O episódio chama atenção não apenas pela gravidade, mas também pelo contexto. A hantavirose é tradicionalmente associada a ambientes rurais ou silvestres, com transmissão ligada ao contato com secreções de roedores infectados, como urina, fezes ou saliva.

Segundo a médica infectologista Silvia Nunes Szente Fonseca, docente do IDOMED (Instituto de Educação Médica), o principal desafio da doença está na identificação precoce. “Os sintomas iniciais são inespecíficos e podem ser confundidos com uma gripe comum, como febre, dor no corpo e mal-estar.

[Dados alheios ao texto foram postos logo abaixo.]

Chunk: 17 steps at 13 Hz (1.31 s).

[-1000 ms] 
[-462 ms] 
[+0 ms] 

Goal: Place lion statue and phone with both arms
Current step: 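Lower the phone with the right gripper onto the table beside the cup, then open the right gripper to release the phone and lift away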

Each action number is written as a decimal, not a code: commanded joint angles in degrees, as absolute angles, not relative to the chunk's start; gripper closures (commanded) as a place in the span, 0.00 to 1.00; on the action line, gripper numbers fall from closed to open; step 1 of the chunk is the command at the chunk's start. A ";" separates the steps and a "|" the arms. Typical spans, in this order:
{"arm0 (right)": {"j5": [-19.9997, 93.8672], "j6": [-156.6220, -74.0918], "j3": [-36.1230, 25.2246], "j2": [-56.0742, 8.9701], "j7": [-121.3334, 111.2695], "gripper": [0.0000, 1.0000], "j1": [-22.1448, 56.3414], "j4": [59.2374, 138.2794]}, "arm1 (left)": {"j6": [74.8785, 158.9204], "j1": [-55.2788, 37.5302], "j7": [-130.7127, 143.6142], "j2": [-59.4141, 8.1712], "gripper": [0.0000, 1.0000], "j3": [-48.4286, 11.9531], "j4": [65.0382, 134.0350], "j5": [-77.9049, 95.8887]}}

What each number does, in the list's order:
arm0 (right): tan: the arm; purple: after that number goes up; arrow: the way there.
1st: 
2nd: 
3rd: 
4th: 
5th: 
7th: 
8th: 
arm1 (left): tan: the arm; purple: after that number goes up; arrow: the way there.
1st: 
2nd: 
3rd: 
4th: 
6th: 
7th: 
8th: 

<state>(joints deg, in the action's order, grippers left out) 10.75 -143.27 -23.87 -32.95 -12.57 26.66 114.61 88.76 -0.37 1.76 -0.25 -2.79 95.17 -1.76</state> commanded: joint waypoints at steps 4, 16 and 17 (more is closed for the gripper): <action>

O problema é que, em alguns casos, a evolução é rápida e pode levar a um quadro respiratório grave em poucos dias”, explica.

De acordo com a especialista, a forma mais grave da doença, conhecida como síndrome cardiopulmonar por hantavírus, pode provocar insuficiência respiratória aguda e apresentar elevada taxa de mortalidade, especialmente quando o diagnóstico é tardio.

Apesar da preocupação, a infectologista ressalta que o risco de transmissão entre pessoas é considerado baixo. “A hantavirose não é uma doença de fácil transmissão direta entre humanos. Na maioria dos casos, está relacionada à exposição ambiental, especialmente em locais com presença de roedores”, afirma Dra Silvia.

No caso do cruzeiro, ainda não há confirmação sobre a origem da contaminação, e investigações epidemiológicas seguem em andamento para identificar se houve exposição a ambientes contaminados dentro ou fora da embarcação.

Diante do cenário, Dra Silvia reforça que não há vacina nem tratamento específico para a doença, sendo o suporte médico precoce o principal fator para aumentar as chances de recuperação. “A melhor forma de prevenção ainda é evitar contato com ambientes potencialmente contaminados e procurar atendimento médico rapidamente diante de sintomas, especialmente se houver piora respiratória”, conclui a infectologista.